** Opening Records shown block **

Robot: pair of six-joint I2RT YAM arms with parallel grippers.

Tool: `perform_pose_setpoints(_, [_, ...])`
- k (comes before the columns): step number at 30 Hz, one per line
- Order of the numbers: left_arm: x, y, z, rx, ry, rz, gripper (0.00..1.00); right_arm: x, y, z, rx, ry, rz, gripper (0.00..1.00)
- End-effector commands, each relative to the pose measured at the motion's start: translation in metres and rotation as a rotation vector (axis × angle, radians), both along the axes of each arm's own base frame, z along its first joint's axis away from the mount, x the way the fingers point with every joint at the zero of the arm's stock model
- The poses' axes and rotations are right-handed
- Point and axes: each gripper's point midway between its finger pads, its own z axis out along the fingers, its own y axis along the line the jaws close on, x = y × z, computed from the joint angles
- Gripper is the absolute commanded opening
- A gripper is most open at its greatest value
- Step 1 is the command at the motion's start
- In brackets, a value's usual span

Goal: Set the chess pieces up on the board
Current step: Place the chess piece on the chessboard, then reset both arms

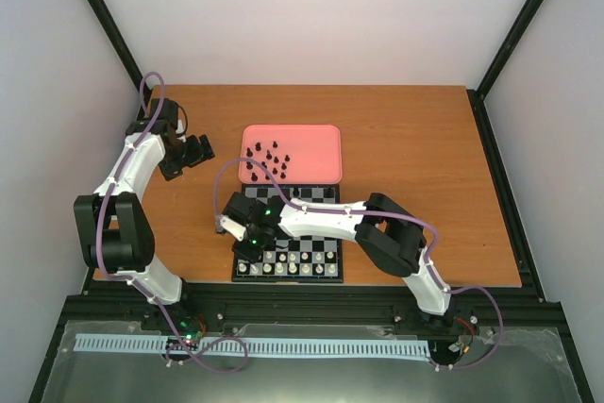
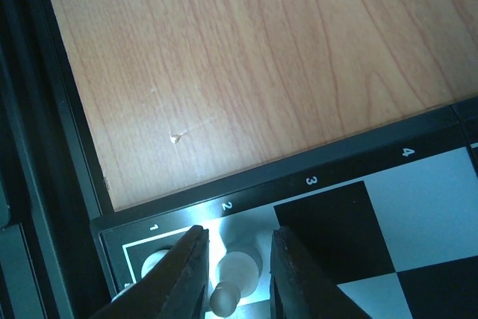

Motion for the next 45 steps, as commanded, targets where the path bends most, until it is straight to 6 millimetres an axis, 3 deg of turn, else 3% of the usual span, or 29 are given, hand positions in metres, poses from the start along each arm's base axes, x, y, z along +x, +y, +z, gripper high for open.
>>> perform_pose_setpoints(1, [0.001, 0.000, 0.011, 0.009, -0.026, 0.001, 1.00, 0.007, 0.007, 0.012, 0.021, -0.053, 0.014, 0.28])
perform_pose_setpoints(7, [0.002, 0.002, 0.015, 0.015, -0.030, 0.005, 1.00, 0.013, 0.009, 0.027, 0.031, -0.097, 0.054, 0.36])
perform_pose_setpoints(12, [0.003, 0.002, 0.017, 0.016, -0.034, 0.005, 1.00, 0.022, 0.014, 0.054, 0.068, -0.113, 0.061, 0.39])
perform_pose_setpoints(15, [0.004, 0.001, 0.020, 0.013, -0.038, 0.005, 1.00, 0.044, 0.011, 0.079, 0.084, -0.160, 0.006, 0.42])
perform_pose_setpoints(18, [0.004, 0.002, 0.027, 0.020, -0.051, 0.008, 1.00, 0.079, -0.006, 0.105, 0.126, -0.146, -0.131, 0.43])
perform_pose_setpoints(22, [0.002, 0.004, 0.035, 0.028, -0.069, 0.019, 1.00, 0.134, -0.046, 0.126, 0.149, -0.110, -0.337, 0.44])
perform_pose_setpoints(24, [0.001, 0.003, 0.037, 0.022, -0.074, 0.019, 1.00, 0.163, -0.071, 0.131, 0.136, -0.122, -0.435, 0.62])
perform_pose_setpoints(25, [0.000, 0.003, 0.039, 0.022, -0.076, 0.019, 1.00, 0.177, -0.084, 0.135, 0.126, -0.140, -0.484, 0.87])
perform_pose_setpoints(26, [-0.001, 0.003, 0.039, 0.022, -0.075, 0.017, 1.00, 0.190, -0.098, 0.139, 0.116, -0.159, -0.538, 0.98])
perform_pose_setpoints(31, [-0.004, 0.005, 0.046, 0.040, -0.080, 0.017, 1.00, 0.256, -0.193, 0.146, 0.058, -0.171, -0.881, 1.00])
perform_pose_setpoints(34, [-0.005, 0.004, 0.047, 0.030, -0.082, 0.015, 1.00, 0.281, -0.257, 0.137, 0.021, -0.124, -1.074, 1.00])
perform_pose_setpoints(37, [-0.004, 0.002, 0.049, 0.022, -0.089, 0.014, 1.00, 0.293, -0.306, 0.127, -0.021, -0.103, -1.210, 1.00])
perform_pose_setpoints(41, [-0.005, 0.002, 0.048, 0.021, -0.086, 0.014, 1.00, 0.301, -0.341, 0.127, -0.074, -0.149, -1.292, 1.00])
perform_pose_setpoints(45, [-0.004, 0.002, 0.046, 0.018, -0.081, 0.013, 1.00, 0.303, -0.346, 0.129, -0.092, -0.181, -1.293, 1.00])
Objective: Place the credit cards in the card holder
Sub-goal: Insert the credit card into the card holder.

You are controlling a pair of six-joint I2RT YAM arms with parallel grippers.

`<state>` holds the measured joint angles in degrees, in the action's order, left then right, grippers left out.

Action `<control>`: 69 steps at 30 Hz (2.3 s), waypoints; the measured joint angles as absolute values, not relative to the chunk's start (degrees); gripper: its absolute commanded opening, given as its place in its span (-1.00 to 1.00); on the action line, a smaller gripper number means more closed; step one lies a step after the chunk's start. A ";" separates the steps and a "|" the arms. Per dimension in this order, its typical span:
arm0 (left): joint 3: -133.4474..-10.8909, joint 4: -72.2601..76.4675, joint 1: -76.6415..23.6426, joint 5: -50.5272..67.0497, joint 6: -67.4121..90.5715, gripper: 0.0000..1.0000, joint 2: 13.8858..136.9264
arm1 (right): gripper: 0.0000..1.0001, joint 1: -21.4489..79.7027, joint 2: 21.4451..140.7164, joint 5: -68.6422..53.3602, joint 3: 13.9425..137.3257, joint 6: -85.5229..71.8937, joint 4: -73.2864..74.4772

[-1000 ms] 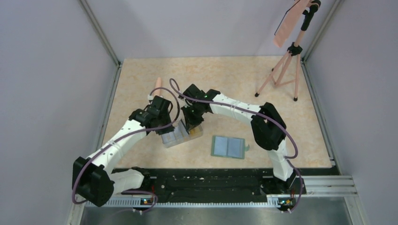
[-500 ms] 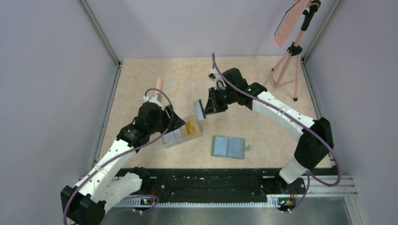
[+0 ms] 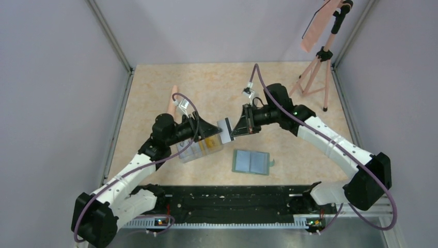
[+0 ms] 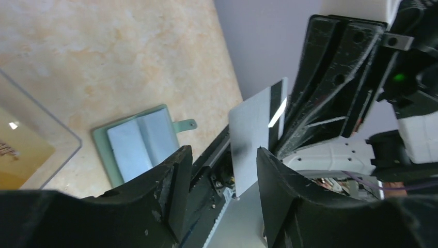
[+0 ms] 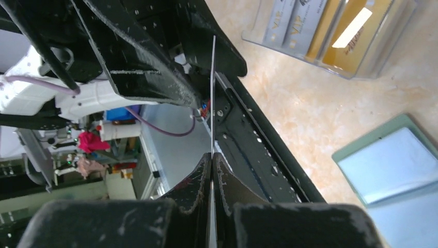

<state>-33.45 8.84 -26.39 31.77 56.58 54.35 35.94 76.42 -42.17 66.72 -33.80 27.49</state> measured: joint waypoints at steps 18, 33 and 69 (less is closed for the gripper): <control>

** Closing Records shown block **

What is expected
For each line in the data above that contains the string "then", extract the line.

Finished exercise
Current step: Place the chess piece on the chessboard, then reset both arms
`<state>` holds the measured joint angles in degrees, in the action's order, left then right, grippers left out.

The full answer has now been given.